» Your objective
After finding the line with "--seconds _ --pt" in the data below, set down exactly each line through the one with "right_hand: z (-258", inclusive, and stop there.

┌────────

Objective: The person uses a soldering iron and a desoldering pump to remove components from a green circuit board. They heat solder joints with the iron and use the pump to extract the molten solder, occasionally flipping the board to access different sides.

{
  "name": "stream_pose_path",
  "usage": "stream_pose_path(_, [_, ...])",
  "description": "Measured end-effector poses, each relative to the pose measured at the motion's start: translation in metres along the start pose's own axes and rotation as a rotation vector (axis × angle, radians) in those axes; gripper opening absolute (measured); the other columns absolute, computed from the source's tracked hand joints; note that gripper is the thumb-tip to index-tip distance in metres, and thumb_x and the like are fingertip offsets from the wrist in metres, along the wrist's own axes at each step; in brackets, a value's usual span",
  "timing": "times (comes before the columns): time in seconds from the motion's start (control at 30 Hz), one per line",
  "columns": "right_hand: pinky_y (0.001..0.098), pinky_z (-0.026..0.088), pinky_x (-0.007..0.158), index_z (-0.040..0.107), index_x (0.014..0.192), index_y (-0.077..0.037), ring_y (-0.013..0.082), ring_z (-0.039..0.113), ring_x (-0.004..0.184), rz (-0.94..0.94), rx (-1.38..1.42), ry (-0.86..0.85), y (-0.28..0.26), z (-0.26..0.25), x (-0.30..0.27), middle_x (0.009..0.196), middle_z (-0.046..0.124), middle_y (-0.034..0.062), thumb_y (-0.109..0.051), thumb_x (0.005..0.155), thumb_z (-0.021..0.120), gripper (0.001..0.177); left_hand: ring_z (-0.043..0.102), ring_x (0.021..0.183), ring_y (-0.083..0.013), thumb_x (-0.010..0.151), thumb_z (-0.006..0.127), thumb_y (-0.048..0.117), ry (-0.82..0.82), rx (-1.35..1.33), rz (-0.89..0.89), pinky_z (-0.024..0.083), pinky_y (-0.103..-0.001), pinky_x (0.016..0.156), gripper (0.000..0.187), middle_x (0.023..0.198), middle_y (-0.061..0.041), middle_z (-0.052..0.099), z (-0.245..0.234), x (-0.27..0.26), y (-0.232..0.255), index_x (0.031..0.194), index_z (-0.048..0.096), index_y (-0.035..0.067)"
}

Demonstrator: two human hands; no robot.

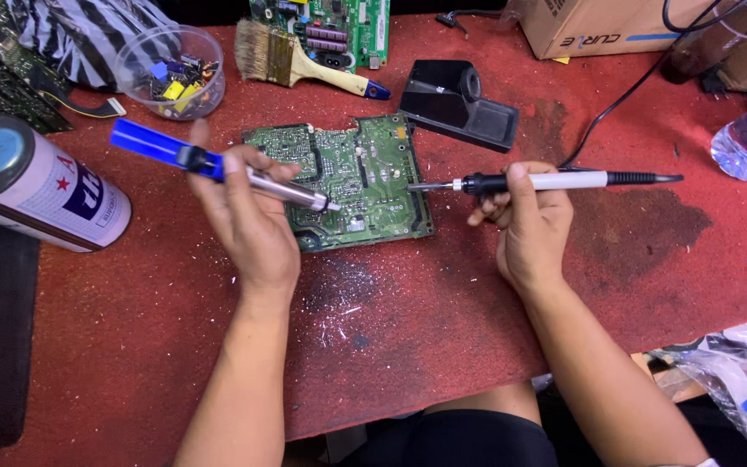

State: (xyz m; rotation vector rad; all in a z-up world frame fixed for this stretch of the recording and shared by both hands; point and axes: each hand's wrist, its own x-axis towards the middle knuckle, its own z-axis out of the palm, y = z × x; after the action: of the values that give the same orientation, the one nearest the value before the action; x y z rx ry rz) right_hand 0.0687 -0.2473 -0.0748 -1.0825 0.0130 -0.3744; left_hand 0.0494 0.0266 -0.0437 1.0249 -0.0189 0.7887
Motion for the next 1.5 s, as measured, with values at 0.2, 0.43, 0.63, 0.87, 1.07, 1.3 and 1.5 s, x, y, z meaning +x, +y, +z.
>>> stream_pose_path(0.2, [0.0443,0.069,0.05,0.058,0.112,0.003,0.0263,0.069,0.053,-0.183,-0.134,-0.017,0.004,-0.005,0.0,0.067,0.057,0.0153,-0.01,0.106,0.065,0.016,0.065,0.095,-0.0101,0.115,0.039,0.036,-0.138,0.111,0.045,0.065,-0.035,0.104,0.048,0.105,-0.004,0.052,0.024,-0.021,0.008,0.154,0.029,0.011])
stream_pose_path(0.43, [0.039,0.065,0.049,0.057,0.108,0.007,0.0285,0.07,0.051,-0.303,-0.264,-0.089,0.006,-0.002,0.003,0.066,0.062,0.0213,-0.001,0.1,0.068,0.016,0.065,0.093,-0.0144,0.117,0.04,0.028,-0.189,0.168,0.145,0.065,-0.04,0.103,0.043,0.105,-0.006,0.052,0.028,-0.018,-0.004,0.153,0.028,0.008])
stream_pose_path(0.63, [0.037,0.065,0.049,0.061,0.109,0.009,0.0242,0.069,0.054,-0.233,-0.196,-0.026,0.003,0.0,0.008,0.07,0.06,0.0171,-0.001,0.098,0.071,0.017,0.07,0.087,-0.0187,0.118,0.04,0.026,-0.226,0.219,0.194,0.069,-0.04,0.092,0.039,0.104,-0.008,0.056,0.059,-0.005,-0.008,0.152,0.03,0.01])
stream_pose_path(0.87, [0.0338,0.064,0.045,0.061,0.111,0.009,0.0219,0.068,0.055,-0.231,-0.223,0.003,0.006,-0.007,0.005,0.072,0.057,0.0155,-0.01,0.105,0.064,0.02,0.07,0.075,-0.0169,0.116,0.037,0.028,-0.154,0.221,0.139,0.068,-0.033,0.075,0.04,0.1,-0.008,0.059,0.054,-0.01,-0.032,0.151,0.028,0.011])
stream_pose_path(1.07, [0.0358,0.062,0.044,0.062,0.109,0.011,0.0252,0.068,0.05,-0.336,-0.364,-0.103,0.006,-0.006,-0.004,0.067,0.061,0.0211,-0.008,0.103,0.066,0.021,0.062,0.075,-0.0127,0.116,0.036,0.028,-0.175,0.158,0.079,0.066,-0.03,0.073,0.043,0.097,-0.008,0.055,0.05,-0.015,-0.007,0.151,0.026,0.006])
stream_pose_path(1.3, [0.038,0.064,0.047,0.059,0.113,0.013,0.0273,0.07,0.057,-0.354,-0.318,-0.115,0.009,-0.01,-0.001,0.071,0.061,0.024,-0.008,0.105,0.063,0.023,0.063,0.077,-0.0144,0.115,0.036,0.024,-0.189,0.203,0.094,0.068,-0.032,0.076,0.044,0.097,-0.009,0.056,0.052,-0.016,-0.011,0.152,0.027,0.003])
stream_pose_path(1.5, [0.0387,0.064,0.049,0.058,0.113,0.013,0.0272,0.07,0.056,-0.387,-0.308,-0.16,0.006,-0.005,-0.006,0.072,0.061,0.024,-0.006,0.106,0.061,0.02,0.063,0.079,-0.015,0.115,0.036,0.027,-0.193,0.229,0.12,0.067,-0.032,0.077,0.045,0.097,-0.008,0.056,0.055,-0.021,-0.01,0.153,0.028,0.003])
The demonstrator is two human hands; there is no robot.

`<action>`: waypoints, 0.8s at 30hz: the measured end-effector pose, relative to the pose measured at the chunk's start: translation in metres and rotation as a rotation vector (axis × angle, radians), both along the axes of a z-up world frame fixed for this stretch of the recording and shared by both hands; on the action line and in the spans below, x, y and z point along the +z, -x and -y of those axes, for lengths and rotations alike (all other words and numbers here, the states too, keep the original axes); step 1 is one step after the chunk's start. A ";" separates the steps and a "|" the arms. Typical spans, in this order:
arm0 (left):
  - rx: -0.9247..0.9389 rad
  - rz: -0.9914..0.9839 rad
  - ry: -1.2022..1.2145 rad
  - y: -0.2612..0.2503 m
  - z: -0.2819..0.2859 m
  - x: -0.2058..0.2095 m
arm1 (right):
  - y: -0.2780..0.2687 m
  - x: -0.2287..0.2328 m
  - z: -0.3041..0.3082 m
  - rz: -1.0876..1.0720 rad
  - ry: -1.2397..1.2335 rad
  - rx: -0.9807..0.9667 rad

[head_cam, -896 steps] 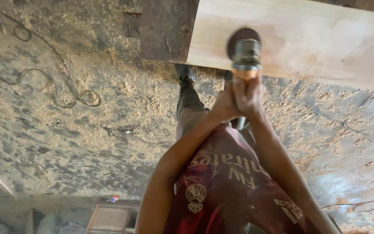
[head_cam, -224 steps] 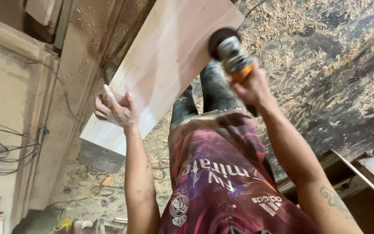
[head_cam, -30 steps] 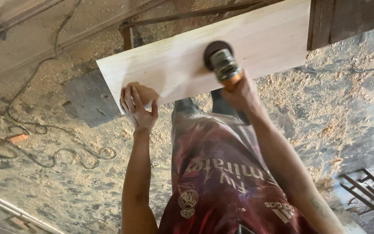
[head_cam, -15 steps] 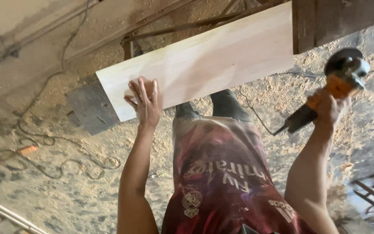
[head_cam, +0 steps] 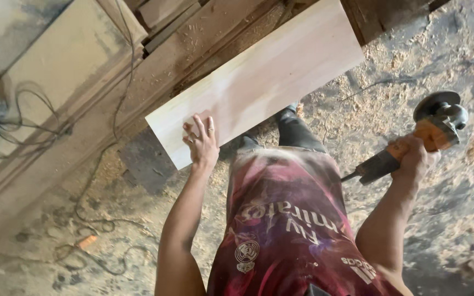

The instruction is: The person sands a piece of wood using a handheld power sander, moving the tool across the surface of the board.

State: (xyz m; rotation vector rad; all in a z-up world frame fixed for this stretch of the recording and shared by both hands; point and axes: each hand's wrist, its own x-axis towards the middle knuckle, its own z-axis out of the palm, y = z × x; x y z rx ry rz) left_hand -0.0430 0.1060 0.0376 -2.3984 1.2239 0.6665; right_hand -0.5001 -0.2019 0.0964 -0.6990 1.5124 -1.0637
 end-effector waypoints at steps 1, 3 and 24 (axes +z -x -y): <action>-0.013 0.003 0.028 -0.003 -0.002 -0.004 | 0.000 0.003 -0.010 0.041 0.003 -0.013; -0.041 -0.006 0.080 -0.005 -0.007 -0.007 | 0.002 0.013 -0.030 0.078 0.005 -0.042; 0.458 -0.213 0.066 -0.076 0.074 0.138 | -0.006 -0.005 0.010 0.110 -0.033 -0.020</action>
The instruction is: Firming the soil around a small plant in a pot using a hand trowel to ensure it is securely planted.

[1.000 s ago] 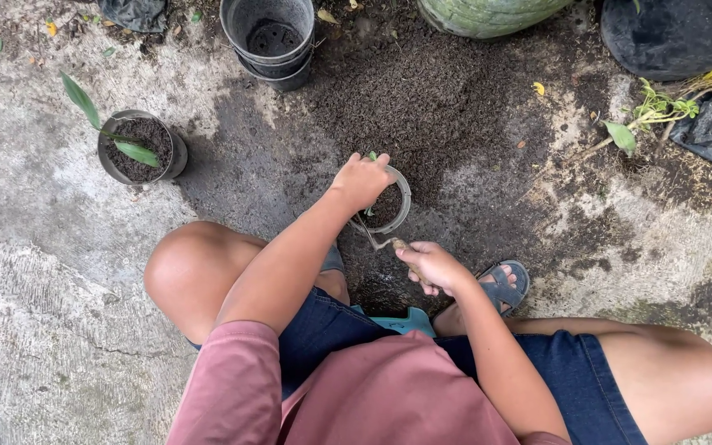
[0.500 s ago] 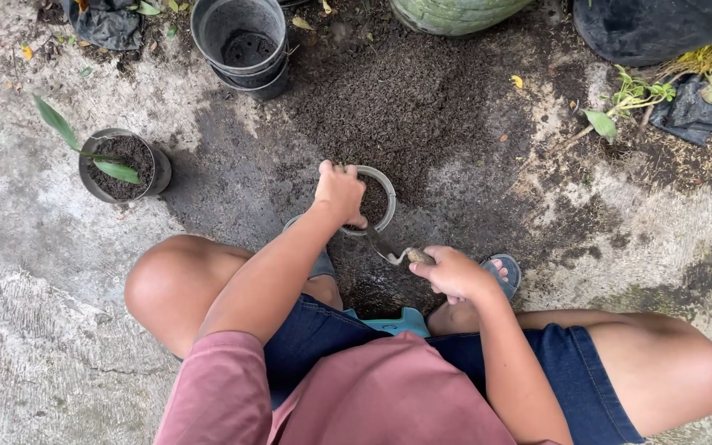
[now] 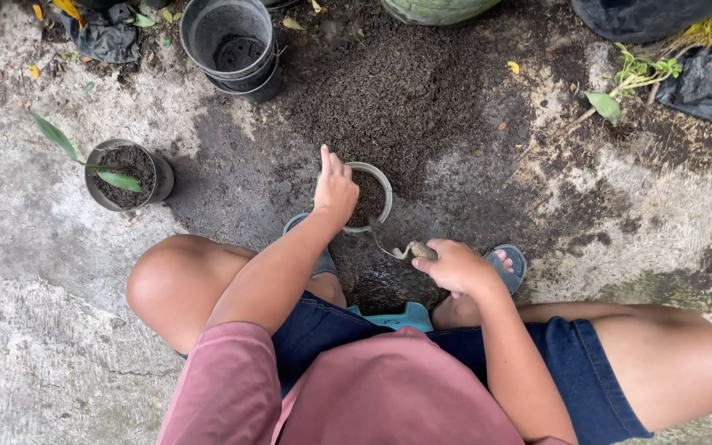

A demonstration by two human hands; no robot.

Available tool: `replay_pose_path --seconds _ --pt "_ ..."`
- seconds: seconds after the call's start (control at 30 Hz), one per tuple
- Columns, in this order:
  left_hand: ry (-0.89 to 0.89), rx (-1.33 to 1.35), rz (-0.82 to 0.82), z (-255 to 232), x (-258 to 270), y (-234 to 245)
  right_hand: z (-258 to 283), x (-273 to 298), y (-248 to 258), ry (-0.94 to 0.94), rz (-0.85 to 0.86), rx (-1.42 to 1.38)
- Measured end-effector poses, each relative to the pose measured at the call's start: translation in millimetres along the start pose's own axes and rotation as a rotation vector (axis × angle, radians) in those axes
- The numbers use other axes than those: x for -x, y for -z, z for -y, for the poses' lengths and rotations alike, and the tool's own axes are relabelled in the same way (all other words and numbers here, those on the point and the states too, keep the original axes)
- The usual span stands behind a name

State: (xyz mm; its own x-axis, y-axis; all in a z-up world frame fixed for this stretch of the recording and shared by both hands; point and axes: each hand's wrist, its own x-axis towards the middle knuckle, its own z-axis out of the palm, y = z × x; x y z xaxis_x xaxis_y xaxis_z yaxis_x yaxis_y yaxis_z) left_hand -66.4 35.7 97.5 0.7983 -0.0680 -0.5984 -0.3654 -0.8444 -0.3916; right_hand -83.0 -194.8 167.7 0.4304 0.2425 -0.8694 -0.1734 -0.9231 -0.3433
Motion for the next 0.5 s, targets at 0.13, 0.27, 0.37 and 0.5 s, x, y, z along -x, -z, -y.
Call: replay_pose_path --seconds 0.13,0.27,0.37,0.5 --pt "-0.007 -0.035 -0.116 -2 -26 -29 -19 -34 -12 0.039 -0.001 0.026" --pt "-0.070 0.021 -0.328 0 -40 -40 30 16 2 0.042 0.029 -0.019" --pt "-0.121 0.061 -0.442 4 -42 -39 29 -5 -14 0.080 0.029 -0.070" --pt "-0.164 0.154 -0.581 3 -51 -50 35 -19 -30 0.122 0.004 -0.126"
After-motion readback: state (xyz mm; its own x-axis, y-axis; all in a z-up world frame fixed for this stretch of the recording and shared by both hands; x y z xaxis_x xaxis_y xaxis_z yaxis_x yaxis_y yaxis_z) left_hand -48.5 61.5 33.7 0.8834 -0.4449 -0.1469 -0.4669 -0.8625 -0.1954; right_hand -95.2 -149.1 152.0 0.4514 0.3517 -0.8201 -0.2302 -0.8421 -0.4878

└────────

» Answer to the exercise
Available tool: `replay_pose_path --seconds _ --pt "_ ..."`
- seconds: seconds after the call's start (control at 30 Hz), one per tuple
- Columns, in this order:
  left_hand: ry (-0.89 to 0.89), rx (-1.33 to 1.35), rz (-0.82 to 0.82), z (-255 to 232), x (-258 to 270), y (-234 to 245)
  right_hand: z (-258 to 283), x (-273 to 298), y (-248 to 258), ry (-0.94 to 0.94), rz (-0.85 to 0.86), rx (-1.42 to 1.38)

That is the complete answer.